Task to carry out
From the data that follows, print exactly the lines starting at the one containing "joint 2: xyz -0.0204" and ending at the one containing "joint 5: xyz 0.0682"; include both of them and nothing more.

Top of Data supplied

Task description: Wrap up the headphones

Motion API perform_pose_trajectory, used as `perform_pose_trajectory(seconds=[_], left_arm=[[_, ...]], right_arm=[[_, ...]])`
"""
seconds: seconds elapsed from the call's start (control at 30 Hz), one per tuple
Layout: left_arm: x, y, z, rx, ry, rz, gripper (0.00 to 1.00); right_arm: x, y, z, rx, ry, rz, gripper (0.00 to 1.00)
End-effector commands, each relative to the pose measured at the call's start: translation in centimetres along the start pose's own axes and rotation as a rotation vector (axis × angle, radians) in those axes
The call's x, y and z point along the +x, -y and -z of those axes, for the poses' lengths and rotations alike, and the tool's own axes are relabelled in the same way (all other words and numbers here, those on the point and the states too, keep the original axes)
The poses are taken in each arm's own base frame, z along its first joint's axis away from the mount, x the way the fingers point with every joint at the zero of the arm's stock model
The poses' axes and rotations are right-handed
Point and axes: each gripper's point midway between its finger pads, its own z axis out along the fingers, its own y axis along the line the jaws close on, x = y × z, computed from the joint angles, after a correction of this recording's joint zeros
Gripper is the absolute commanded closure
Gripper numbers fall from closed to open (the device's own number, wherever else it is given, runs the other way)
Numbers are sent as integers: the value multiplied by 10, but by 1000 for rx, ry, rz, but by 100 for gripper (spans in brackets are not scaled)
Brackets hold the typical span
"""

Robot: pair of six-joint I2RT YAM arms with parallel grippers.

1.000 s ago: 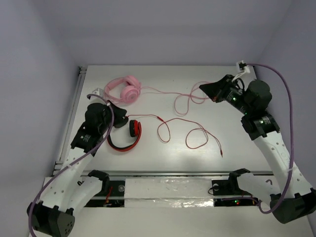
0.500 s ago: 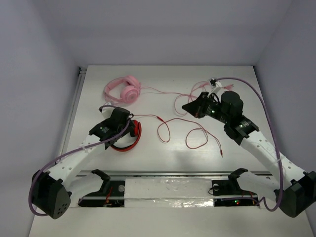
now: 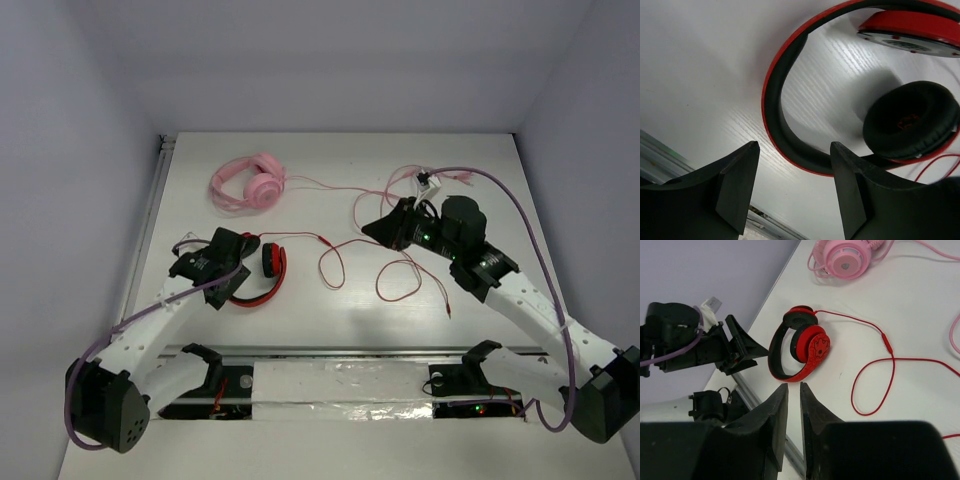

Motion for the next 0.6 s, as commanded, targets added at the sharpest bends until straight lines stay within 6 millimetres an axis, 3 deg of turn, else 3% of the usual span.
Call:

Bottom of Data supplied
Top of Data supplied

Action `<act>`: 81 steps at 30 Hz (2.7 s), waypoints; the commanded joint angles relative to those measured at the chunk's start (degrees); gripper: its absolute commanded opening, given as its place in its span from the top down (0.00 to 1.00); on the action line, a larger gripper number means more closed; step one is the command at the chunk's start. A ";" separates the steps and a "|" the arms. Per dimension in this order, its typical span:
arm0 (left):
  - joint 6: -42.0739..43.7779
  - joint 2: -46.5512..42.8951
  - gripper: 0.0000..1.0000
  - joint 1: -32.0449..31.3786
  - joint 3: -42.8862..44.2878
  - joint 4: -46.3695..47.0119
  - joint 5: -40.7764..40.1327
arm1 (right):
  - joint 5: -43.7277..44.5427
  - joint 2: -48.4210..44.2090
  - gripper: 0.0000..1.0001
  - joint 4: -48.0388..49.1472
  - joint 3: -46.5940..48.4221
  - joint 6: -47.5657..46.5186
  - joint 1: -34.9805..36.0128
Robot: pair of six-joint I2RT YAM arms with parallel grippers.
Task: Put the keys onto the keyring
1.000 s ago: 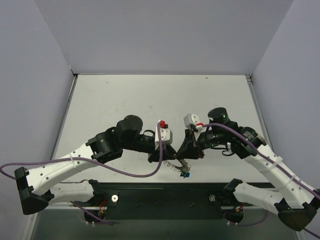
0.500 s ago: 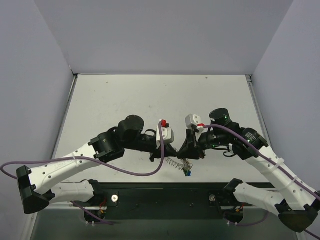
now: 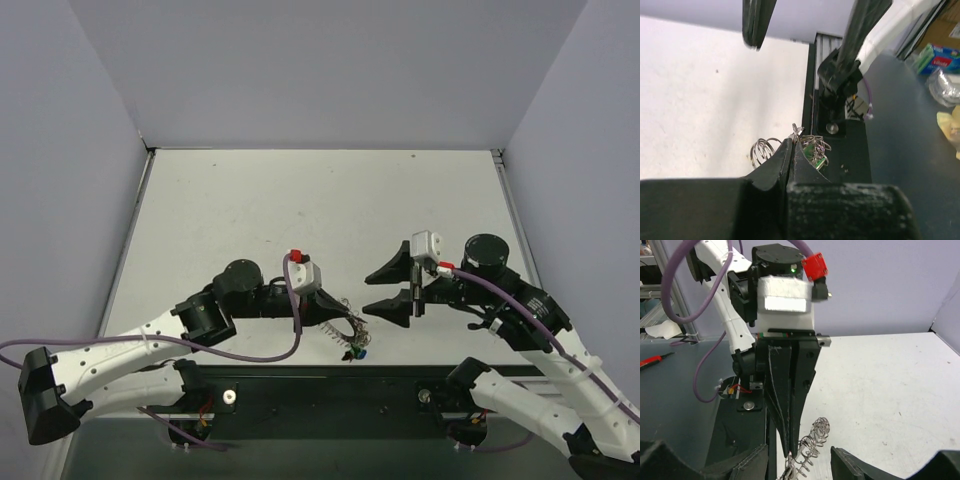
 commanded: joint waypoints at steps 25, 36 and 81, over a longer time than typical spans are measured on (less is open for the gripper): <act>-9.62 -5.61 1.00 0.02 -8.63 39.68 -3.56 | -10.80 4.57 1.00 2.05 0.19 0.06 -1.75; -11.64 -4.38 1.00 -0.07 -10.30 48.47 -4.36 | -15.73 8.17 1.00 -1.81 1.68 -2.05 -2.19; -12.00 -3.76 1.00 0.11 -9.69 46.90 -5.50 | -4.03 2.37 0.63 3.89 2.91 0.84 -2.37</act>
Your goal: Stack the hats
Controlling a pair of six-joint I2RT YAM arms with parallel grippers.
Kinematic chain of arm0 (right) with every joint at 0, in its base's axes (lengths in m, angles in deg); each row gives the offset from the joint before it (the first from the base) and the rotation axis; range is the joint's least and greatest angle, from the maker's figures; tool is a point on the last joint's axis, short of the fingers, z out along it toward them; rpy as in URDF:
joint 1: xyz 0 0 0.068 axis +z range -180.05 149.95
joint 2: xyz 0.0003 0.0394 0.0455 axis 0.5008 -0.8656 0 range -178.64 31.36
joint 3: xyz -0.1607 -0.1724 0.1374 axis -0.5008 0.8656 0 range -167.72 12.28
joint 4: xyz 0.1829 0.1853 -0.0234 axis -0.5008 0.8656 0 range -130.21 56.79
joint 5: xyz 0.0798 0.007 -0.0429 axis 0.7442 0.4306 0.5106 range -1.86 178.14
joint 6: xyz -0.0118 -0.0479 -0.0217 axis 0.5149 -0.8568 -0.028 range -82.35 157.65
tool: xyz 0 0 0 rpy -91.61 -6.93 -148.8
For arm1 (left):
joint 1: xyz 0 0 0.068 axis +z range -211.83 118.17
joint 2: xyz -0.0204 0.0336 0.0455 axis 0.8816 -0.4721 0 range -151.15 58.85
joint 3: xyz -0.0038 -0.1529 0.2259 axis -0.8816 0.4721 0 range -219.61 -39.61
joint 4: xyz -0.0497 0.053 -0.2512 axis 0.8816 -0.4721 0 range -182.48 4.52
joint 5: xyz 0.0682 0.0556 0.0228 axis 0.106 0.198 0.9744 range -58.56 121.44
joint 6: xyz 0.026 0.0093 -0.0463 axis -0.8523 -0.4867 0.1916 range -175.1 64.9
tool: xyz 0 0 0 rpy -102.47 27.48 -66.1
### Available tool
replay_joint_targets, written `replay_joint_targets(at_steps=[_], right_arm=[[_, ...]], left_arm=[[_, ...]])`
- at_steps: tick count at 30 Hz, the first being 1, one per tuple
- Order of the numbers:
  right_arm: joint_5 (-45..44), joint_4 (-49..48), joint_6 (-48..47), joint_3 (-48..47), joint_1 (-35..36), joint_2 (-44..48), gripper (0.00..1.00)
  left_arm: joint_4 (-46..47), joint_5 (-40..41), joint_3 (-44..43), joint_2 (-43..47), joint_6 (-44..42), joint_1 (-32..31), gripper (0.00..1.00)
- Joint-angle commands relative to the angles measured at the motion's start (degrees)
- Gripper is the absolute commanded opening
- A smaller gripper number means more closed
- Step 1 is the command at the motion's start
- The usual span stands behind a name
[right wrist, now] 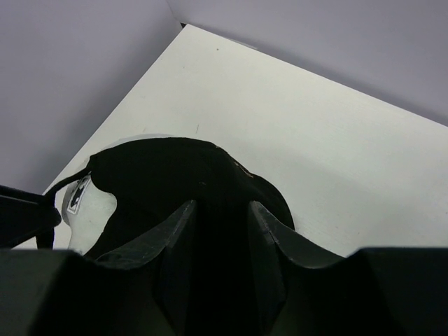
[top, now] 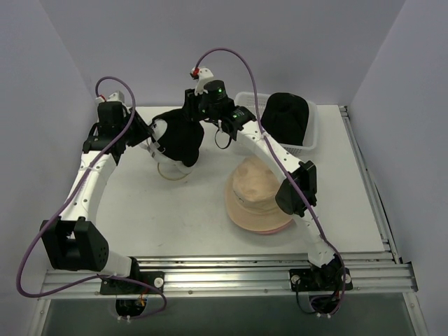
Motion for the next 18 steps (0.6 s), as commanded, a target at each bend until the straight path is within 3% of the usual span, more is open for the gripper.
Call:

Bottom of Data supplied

Exercise answer
joint 2: xyz -0.0204 0.0336 0.0455 axis 0.8816 -0.4721 0 range -151.15 58.85
joint 3: xyz -0.0038 -0.1529 0.2259 axis -0.8816 0.4721 0 range -219.61 -39.61
joint 4: xyz -0.0497 0.053 -0.2512 axis 0.8816 -0.4721 0 range -182.48 4.52
joint 5: xyz 0.0682 0.0556 0.0228 axis 0.106 0.198 0.9744 range -58.56 121.44

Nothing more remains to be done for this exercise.